<<<<
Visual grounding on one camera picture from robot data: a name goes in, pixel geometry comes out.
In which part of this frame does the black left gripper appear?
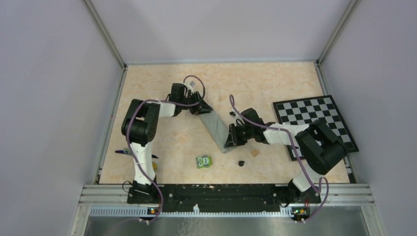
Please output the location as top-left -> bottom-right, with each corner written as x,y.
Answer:
179,91 -> 212,116

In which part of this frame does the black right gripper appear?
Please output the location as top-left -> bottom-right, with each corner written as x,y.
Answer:
225,123 -> 254,148

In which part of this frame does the grey-green cloth napkin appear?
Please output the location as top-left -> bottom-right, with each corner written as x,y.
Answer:
198,111 -> 236,153

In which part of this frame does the blue pen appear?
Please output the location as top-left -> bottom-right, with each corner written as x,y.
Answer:
115,148 -> 158,159

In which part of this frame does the red yellow ball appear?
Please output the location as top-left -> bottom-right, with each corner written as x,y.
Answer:
152,162 -> 158,171

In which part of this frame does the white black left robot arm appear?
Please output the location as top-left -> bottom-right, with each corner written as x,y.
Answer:
121,81 -> 213,203

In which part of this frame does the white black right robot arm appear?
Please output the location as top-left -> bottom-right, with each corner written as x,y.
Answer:
225,108 -> 348,203

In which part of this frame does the small tan wooden block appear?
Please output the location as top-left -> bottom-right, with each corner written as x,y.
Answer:
250,149 -> 259,157

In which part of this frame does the green owl toy block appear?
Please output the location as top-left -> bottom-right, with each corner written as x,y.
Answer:
196,155 -> 213,169

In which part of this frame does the black white checkerboard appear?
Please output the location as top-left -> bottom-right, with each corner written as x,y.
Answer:
272,95 -> 359,162

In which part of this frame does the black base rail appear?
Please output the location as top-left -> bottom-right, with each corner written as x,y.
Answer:
127,184 -> 321,213

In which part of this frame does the aluminium frame rail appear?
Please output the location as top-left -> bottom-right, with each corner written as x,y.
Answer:
78,184 -> 374,218

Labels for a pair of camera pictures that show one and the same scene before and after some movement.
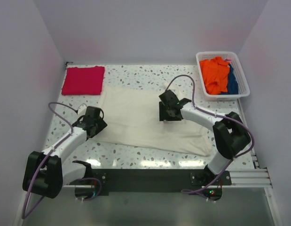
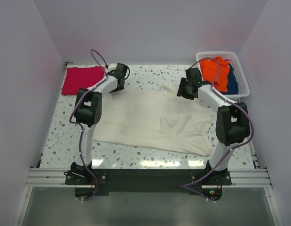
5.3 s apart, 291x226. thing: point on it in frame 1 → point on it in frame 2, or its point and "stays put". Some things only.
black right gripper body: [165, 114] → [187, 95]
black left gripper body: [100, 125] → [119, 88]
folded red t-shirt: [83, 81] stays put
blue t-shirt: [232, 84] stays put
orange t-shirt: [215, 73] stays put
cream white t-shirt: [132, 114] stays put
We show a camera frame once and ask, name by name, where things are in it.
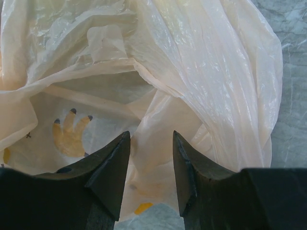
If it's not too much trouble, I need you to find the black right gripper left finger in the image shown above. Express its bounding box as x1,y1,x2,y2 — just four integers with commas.
0,131,130,230

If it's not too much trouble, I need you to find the orange banana-print plastic bag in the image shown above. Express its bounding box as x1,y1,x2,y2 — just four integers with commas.
0,0,283,221

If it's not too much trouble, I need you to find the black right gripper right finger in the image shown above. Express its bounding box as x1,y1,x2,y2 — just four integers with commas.
173,132,307,230
>>>>
*EXERCISE GOAL*.
Check every line above for the string "white" and state how many have it, with no other words.

*EXPECTED ANSWER*.
4